Dans les coulisses de la République, le cercle hyper-restreint du chef de l'État a aussi longtemps raconté Niasse comme le sapeur-pompier de l'actuel chef du gouvernement sénégalais contre le sabre présidentiel. « Si ce n'était pas l'influence de Niasse sur le président de la République, Abdoul Mbaye serait aujourd'hui ex-premier ministre du Sénégal », a confirmé l'une des ombres du palais au quotidien L'Observateur.

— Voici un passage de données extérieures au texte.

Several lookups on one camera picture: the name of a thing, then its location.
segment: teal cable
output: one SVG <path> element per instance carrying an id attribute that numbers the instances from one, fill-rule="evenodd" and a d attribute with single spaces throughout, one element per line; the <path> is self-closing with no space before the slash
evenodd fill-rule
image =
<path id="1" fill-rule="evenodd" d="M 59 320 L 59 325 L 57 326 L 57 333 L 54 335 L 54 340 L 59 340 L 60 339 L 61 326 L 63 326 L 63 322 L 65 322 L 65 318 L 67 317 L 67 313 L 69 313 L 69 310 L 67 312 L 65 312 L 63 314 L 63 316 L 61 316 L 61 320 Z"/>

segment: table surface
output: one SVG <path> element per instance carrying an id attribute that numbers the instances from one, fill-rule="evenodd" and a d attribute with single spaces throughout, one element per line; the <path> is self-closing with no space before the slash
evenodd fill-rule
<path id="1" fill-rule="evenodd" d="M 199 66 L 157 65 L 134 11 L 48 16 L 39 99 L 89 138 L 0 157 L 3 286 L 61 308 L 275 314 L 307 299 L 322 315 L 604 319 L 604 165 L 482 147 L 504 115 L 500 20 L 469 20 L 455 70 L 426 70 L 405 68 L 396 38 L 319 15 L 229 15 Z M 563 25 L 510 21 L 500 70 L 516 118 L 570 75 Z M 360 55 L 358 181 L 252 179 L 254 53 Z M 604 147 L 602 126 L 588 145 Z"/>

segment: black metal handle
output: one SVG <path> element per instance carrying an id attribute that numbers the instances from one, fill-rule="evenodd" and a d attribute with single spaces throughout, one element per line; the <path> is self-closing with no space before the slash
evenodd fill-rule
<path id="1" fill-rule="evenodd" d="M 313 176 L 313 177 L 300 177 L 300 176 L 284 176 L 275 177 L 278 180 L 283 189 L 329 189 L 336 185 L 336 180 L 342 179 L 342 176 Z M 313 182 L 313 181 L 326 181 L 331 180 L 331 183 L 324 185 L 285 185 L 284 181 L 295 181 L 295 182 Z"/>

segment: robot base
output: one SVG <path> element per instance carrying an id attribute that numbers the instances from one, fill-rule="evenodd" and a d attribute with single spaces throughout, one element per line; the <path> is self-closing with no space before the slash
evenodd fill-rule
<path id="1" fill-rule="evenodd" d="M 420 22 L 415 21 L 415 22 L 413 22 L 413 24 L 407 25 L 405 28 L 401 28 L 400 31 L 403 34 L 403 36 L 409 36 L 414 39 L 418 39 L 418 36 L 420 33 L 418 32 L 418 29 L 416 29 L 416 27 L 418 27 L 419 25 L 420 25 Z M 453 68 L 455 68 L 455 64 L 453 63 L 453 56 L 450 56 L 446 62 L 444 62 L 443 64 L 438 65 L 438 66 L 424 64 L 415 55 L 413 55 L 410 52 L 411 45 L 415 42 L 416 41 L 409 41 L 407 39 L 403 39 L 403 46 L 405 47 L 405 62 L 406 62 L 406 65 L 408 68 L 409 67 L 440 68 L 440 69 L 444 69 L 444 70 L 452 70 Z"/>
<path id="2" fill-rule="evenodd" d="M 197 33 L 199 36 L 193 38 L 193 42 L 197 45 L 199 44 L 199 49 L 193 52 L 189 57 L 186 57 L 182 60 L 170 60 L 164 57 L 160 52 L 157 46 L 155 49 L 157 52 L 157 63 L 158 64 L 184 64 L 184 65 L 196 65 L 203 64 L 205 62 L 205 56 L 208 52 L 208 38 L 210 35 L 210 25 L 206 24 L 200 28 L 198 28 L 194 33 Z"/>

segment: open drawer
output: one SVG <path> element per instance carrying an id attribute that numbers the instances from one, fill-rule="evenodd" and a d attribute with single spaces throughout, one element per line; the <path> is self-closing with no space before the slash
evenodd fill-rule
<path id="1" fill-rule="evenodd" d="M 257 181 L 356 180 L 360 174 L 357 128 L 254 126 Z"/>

Ce dernier d'ajouter que « c'est lui qui a jugé que le moment n'était pas opportun, lorsqu'il s'est agi, par deux fois, de le défenestrer. » Ce rôle de conseiller en tout, ou presque, le président Niasse aurait commencé à le jouer pleinement depuis que les populations ont commencé à crier leur impatience de voir les promesses électorales se réaliser. La question que nos confrères estiment être en droit de poser est alors : qui contrôle qui entre les deux chefs d'institutions ?
Mais dans les rangs de l'opposition, on estime sans ambages, que c'est le dauphin constitutionnel qui est en posture de tenir son patron par la corde, contrairement aux apparences. Contrairement, peut-être aussi, à la stricte vérité de la nature des relations entre ces deux hommes d'État qui sont aux commandes des plus importantes institutions de la République du Sénégal.